There's an unavoidable thermal resistance between the silicon and the PCB which sets a hard upper limit depending on ambient temperature, but the more efficiently we can suck heat away with the PCB, the closer we can approach that hard limit - asymptotically of course.
As wolfmanjm says, the entire smoothieboard is a colossal heatsink which greatly exceeds the recommended heatsink requirements in the chip's datasheet , and as a result the limitations and examples listed therein aren't entirely valid.
Real world testing is always more useful than guesstimates from numbers in the datasheet, and indeed we have wide verification that with smoothieboard's epic thermal design (which I'm super proud of) we really can push these chips all the way to their absolute maximum.
The stepper drivers have built-in thermal overload protection, and to my knowledge we have zero reports of it ever kicking in at 2A or less.
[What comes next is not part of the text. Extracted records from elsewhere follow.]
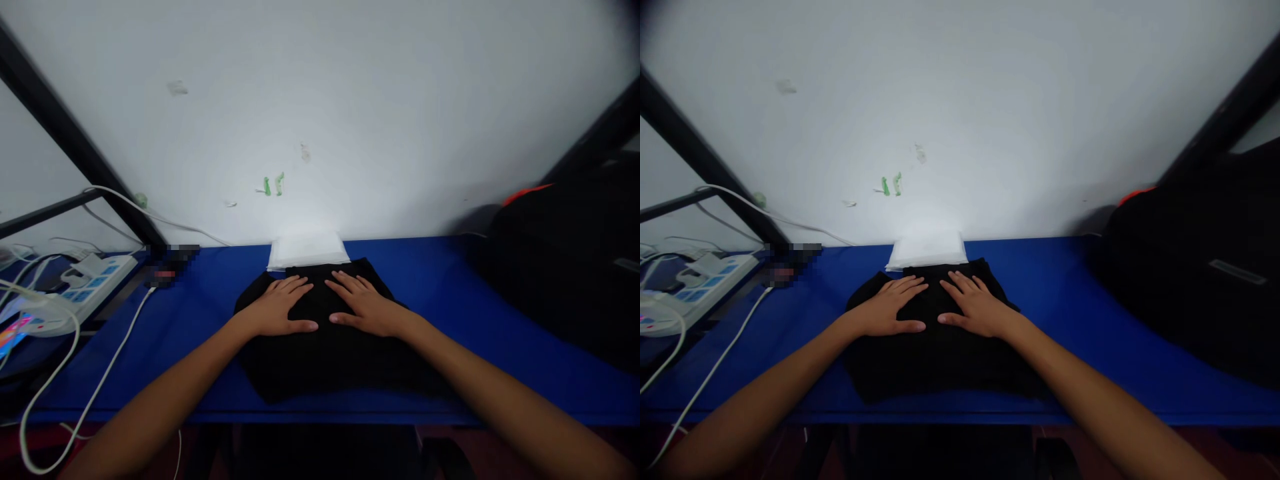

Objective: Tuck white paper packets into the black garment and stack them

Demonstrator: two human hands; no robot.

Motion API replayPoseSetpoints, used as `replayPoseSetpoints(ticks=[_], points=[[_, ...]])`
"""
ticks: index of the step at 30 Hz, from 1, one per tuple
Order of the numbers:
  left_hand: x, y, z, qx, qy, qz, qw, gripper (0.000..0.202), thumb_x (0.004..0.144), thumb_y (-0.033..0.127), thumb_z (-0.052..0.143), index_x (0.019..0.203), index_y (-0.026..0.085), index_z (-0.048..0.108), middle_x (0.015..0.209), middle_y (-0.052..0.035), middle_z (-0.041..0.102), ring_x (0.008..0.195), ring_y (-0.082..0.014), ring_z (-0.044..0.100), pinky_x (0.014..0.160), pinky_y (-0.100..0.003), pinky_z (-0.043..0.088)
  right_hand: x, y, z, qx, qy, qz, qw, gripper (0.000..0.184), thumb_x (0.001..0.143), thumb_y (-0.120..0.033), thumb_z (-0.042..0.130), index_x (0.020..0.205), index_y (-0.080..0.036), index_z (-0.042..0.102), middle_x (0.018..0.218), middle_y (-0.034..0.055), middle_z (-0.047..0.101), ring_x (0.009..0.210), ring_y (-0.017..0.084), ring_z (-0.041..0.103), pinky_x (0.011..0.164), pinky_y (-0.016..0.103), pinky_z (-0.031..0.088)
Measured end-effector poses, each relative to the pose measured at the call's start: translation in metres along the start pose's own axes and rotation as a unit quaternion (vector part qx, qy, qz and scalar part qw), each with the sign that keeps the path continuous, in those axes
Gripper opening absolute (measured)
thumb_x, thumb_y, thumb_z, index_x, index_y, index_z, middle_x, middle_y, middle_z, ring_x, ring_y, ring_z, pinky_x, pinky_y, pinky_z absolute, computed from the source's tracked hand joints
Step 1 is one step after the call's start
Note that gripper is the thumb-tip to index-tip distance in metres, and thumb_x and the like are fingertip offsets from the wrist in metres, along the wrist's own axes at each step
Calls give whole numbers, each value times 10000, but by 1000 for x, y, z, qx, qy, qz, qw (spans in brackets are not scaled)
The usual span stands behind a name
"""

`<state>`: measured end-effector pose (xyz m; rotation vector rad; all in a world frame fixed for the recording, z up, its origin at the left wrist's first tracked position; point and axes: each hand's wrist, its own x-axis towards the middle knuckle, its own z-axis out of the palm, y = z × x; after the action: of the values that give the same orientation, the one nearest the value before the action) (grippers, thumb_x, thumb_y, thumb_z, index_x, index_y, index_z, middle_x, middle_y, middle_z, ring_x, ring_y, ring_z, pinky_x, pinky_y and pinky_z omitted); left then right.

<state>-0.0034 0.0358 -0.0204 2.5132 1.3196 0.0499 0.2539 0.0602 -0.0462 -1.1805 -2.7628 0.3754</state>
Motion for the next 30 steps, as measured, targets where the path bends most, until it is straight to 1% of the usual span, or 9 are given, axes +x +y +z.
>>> replayPoseSetpoints(ticks=[4, 8, 12, 16, 18, 20, 25, 28, 30], points=[[2, -4, 3, -1, 7, 2, 1000, 888, 804, 787, 444, 1498, 260, 272, 1595, -93, 187, 1463, -317, 166, 1171, -508, 154, -1, 0, -3, 17, 6, -9, 1000, 902, 849, -766, 353, 1517, -168, 256, 1580, 180, 184, 1460, 336, 139, 1158, 560, 183], [0, -3, 4, 10, 40, 3, 999, 865, 822, 756, 461, 1475, 206, 325, 1597, -119, 161, 1464, -309, 163, 1178, -479, 169, -4, -1, -9, 32, -6, -3, 999, 942, 829, -777, 386, 1515, -144, 258, 1578, 196, 175, 1457, 339, 153, 1159, 539, 204], [-13, 14, -7, 9, 78, 57, 995, 704, 861, 648, 526, 1404, 212, 423, 1558, -113, 288, 1432, -300, 255, 1172, -460, 196, -9, -2, -13, 43, -20, -1, 999, 961, 816, -770, 430, 1525, -155, 224, 1588, 189, 142, 1461, 353, 120, 1158, 550, 202], [-33, 34, -28, -46, 24, 158, 986, 487, 768, 597, 681, 1059, 213, 603, 1329, -98, 524, 1248, -294, 462, 1054, -401, 360, -18, -9, -21, 58, -33, -50, 997, 1024, 752, -771, 537, 1527, -184, 217, 1599, 166, 119, 1462, 358, 103, 1159, 550, 191], [-40, 41, -35, -45, -17, 166, 985, 443, 695, 565, 757, 877, 200, 585, 1118, -76, 579, 1073, -269, 530, 954, -369, 413, -24, -16, -25, 69, -43, -92, 992, 1049, 718, -757, 595, 1523, -191, 233, 1598, 159, 139, 1460, 353, 123, 1160, 536, 197], [-44, 43, -37, -26, -59, 146, 987, 410, 664, 497, 801, 802, 201, 553, 934, -25, 576, 922, -229, 540, 919, -362, 407, -29, -24, -29, 83, -53, -131, 986, 1027, 713, -728, 630, 1517, -210, 256, 1592, 143, 183, 1453, 346, 164, 1155, 527, 217], [-43, 39, -35, -26, -116, 125, 985, 192, 719, 271, 762, 783, 211, 590, 796, 31, 577, 813, -176, 543, 860, -328, 394, -34, -38, -33, 102, -66, -174, 977, 776, 763, -527, 681, 1423, -196, 439, 1533, 133, 338, 1378, 318, 345, 1119, 478, 305], [-42, 33, -35, -51, -114, 141, 982, 88, 756, 201, 680, 783, 209, 597, 815, 26, 593, 790, -158, 556, 823, -302, 414, -36, -41, -36, 93, -70, -178, 977, 639, 742, -303, 657, 1348, -166, 508, 1494, 142, 397, 1347, 297, 393, 1106, 462, 329], [-43, 31, -38, -68, -98, 154, 981, 83, 751, 175, 643, 797, 203, 579, 830, 19, 595, 781, -152, 556, 795, -286, 426, -38, -41, -39, 88, -75, -174, 978, 636, 715, -204, 601, 1344, -168, 507, 1480, 134, 417, 1338, 281, 411, 1106, 458, 333]])
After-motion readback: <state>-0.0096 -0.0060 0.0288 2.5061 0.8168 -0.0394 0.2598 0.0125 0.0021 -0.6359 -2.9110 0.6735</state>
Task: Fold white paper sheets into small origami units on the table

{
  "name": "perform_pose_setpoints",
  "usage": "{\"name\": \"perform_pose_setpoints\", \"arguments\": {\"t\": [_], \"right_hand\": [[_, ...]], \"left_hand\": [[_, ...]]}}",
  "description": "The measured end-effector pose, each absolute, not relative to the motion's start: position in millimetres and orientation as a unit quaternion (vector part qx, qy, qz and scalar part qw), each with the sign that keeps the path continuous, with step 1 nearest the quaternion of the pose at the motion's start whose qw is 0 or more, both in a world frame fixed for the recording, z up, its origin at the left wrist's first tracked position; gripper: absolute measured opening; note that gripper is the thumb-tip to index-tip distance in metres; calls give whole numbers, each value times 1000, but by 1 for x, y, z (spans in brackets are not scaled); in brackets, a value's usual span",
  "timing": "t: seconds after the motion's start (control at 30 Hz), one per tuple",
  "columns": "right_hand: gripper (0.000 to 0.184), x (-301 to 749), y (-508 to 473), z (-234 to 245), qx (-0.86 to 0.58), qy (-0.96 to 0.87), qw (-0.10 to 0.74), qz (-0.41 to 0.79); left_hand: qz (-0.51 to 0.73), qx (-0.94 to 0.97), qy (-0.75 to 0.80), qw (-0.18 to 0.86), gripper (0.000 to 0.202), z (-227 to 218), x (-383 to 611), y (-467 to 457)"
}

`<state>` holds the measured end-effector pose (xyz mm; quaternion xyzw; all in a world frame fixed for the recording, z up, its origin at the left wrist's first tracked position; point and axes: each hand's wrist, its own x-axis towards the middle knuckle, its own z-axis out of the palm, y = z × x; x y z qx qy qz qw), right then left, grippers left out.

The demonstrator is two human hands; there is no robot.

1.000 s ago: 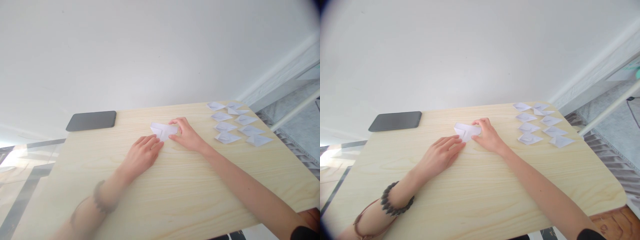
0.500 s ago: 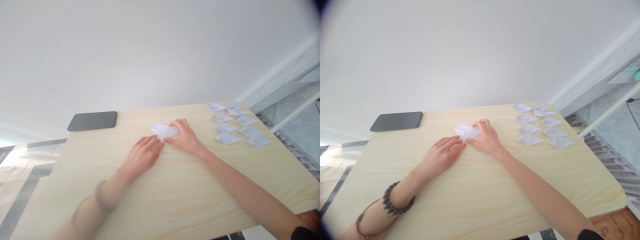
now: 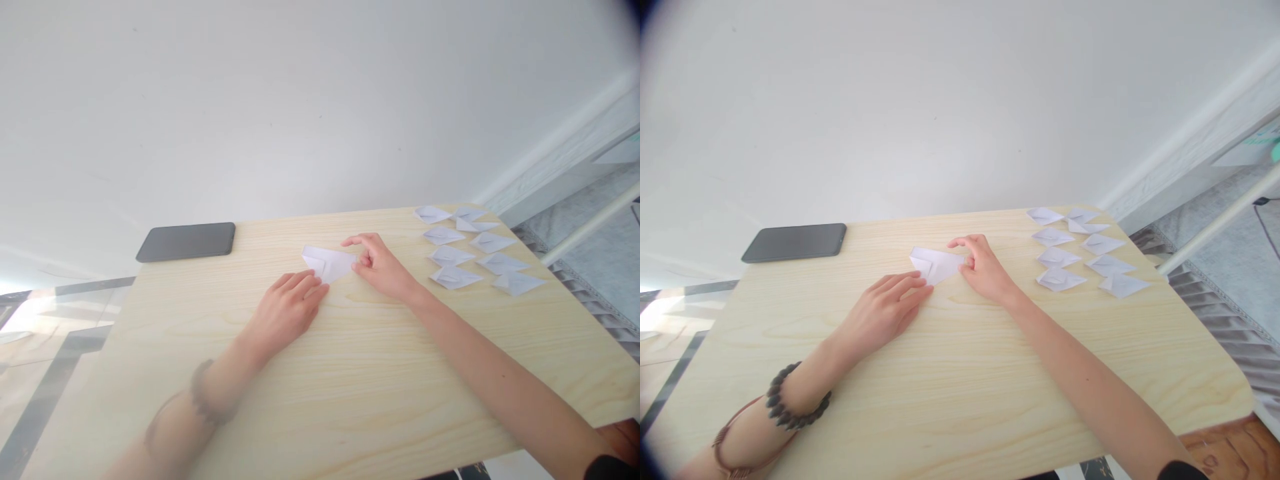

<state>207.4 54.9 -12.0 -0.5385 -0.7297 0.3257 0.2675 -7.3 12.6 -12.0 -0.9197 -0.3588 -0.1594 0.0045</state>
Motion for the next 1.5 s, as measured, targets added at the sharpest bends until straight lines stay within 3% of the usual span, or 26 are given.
{"name": "perform_pose_setpoints", "arguments": {"t": [0.2, 0.37, 0.63, 0.8, 0.97, 1.13, 1.3, 1.4, 1.5], "right_hand": [[52, 193, 49, -18, -568, -750, 242, 237], [43, 200, 51, -12, -557, -741, 237, 289], [49, 213, 59, -12, -531, -738, 247, 335], [38, 207, 55, -22, -555, -747, 255, 263], [46, 194, 45, -27, -540, -799, 225, 141], [42, 194, 43, -26, -529, -811, 214, 126], [35, 195, 41, -22, -508, -829, 196, 126], [38, 194, 40, -21, -500, -833, 202, 129], [44, 194, 40, -22, -502, -826, 218, 135]], "left_hand": [[-164, -919, -359, 5, 23, -12, -8, 12], [-155, -919, -362, 1, 22, -12, -8, 12], [-157, -919, -361, -3, 22, -12, -8, 12], [-155, -918, -365, -14, 24, -12, -8, 13], [-177, -912, -366, -49, 27, -15, -12, 15], [-211, -894, -385, -86, 26, -17, -15, 20], [-219, -846, -484, -42, 32, -18, -15, 23], [-196, -840, -505, -26, 43, -20, -14, 24], [-187, -846, -499, -22, 42, -21, -14, 24]]}}
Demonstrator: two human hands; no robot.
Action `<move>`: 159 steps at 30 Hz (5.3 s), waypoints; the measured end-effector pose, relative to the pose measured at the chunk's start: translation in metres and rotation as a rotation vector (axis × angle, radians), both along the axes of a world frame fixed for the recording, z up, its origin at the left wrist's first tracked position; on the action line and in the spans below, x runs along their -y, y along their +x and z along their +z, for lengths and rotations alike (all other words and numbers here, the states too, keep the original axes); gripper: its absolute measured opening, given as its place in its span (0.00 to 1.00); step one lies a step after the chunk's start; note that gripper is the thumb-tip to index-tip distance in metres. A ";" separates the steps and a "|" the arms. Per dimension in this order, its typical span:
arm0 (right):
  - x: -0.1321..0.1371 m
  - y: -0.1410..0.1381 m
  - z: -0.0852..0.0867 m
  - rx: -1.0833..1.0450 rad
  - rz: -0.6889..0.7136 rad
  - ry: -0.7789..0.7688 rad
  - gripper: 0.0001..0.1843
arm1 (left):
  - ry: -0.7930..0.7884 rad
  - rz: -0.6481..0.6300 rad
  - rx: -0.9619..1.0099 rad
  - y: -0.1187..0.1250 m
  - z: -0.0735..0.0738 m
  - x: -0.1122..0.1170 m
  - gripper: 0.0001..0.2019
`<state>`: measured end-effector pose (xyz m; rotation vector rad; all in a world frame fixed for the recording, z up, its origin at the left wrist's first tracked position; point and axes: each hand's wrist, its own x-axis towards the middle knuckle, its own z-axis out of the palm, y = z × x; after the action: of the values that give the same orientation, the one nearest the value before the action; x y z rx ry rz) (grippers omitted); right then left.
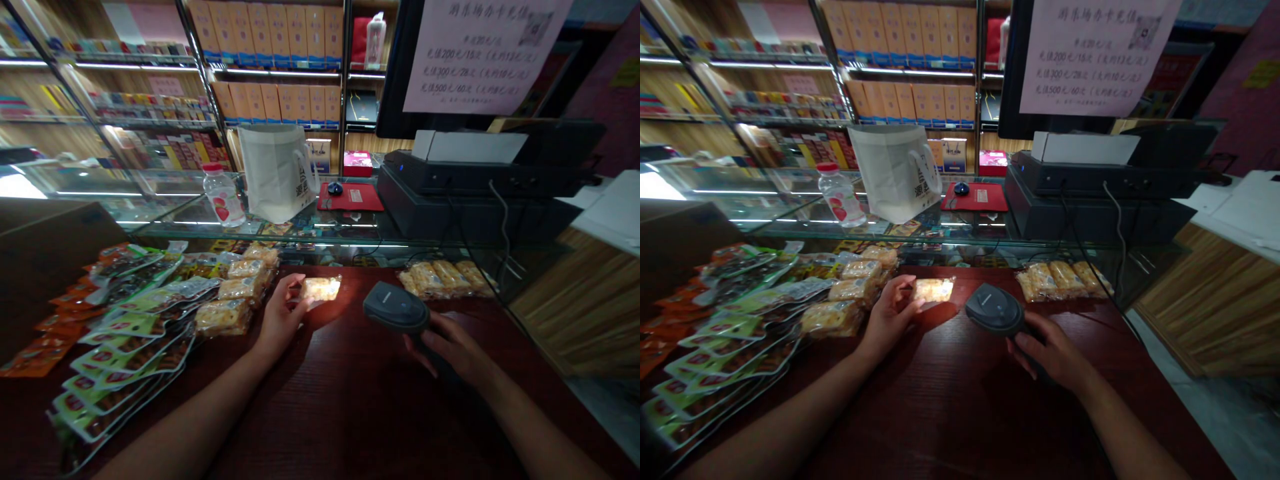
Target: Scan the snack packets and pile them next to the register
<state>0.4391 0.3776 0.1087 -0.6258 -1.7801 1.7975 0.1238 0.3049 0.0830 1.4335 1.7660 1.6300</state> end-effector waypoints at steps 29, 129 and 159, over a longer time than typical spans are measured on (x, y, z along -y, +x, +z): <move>-0.044 0.029 0.007 -0.298 -0.380 -0.114 0.24 | -0.517 -0.355 0.322 0.104 0.014 -0.142 0.06; -0.004 -0.001 -0.007 -0.042 0.063 -0.025 0.20 | -0.032 0.026 0.133 0.001 0.001 0.001 0.26; -0.039 0.021 0.003 -0.363 -0.256 -0.281 0.24 | -0.420 -0.279 0.265 0.067 0.002 -0.138 0.11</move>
<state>0.4600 0.4161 0.1121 -0.5616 -1.1674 1.8544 0.1911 0.4426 0.0848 1.1481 1.5573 1.1596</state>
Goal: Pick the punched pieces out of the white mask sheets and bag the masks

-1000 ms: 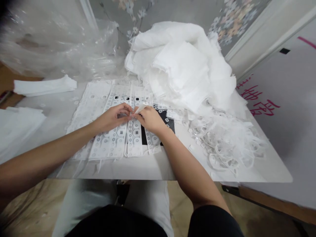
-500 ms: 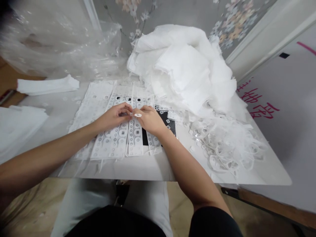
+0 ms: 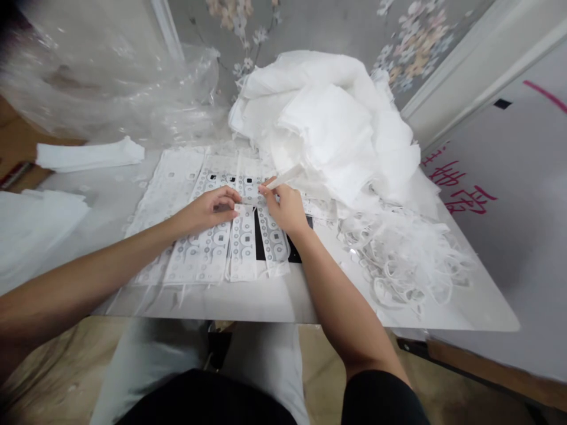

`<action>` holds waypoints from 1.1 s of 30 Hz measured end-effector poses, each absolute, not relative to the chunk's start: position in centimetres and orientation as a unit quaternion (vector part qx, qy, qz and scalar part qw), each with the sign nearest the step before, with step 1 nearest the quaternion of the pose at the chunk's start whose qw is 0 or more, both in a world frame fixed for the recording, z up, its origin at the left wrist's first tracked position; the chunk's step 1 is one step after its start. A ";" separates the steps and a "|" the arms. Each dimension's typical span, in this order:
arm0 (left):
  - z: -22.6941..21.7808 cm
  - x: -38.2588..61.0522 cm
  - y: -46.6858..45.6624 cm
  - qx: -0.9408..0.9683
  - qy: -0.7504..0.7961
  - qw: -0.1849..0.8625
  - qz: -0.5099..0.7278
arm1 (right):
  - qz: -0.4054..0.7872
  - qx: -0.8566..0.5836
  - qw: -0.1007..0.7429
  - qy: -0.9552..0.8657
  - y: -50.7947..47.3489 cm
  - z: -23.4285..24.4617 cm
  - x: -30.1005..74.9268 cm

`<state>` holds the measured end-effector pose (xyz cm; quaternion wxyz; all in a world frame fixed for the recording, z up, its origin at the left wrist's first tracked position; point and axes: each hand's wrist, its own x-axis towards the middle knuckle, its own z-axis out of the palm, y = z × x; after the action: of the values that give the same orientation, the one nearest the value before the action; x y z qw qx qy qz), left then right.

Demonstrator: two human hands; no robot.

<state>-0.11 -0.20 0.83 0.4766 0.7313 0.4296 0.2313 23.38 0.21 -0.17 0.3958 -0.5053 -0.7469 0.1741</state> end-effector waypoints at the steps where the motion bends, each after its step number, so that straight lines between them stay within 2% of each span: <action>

The trouble with the daughter board drivers popularised by other electronics is that the heatsink area and access to free moving air is rather less than the requirements in the datasheet - not only does this mean that the drivers overheat at a measly 1A, but the insufficient thermal mass also renders the thermal overload protection less effective than it should be.
Furthermore, I'm firmly convinced that a significant proportion of the daughterboard driver death rate is caused by having them on headers - small spring contacts coupled with moderate currents and lots of vibration is a perfect recipe for intermittent poor contact, noise, inductive kicks, ohmic hot spotting and other electrical effects well known to rapidly destroy chips.
Ironically, the very nature of making the drivers easily replaceable causes them to be replaced often.
On smoothieboard, the drivers simply do not overheat, and do not randomly die at anywhere near the rate reported by the wider reprap community for daughterboard drivers - Our minuscule driver failure rate (excluding user errors) seems to be comparable to a reasonable expectation of unavoidable manufacturing defects.
Of course, silicon degrades rapidly near it's maximum temperature and heat is proportional to square of current, so if the thermal overload protection doesn't kick in at 2A the drivers should last almost forever at 1.5A.
The only downside of smoothie's thermal design is that it's difficult to impossible to rework with a normal soldering iron - hot air is critical.
Paul that some good advice. I decided to increase my pitch on the lead screw and at least it keeps me away from the problem rpm. So if I understand correctly going to .9 degree motor also helps. I'm trying to stay away from Digital stepper driver because of the added expense and complexity.